Activity: Provide an exact transcription of all the records.

Data for analysis:
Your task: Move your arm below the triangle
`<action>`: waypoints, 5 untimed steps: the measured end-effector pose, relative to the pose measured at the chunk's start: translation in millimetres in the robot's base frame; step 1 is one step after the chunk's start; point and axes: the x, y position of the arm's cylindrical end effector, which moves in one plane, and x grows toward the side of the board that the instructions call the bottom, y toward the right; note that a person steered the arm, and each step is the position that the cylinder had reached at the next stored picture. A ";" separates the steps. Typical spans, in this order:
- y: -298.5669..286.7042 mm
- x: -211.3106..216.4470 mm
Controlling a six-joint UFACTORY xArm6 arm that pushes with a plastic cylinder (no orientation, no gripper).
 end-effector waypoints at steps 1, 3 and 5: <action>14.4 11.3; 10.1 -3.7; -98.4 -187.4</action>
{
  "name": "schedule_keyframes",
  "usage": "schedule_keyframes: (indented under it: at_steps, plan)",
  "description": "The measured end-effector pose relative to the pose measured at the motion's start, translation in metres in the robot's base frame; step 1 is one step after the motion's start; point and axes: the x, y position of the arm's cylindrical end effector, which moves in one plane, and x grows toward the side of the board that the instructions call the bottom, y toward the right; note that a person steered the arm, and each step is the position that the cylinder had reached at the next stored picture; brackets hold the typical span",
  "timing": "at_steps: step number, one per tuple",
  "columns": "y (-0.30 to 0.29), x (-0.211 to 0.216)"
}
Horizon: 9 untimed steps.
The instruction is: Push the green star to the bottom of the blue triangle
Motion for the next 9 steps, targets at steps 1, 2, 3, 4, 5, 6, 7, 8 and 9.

Answer below:
Your task: Move your arm below the triangle
`<action>`: waypoints, 5 untimed steps: the measured end-effector pose, relative to the pose measured at the chunk's start: translation in millimetres in the robot's base frame; step 1 is one step after the chunk's start; point and axes: the x, y position of the arm's cylindrical end effector, which moves in one plane, and x grows toward the side of the board that the instructions call the bottom, y toward the right; note that a person steered the arm, and each step is the position that the cylinder had reached at the next stored picture. A ";" separates the steps. Typical spans, in this order:
- y: -298.5669..286.7042 mm
- x: -211.3106..216.4470 mm
Controlling a six-joint UFACTORY xArm6 arm that pushes with a plastic cylinder (no orientation, no gripper).
 end-effector waypoints at steps 1, 3 and 5: <action>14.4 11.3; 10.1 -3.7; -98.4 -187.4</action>
{
  "name": "schedule_keyframes",
  "usage": "schedule_keyframes: (indented under it: at_steps, plan)",
  "description": "The measured end-effector pose relative to the pose measured at the motion's start, translation in metres in the robot's base frame; step 1 is one step after the motion's start; point and axes: the x, y position of the arm's cylindrical end effector, which moves in one plane, and x grows toward the side of the board that the instructions call the bottom, y toward the right; note that a person steered the arm, and each step is the position that the cylinder had reached at the next stored picture; brackets hold the typical span",
  "timing": "at_steps: step number, one per tuple",
  "columns": "y (-0.30 to 0.29), x (-0.211 to 0.216)"
}
Horizon: 9 untimed steps.
The instruction is: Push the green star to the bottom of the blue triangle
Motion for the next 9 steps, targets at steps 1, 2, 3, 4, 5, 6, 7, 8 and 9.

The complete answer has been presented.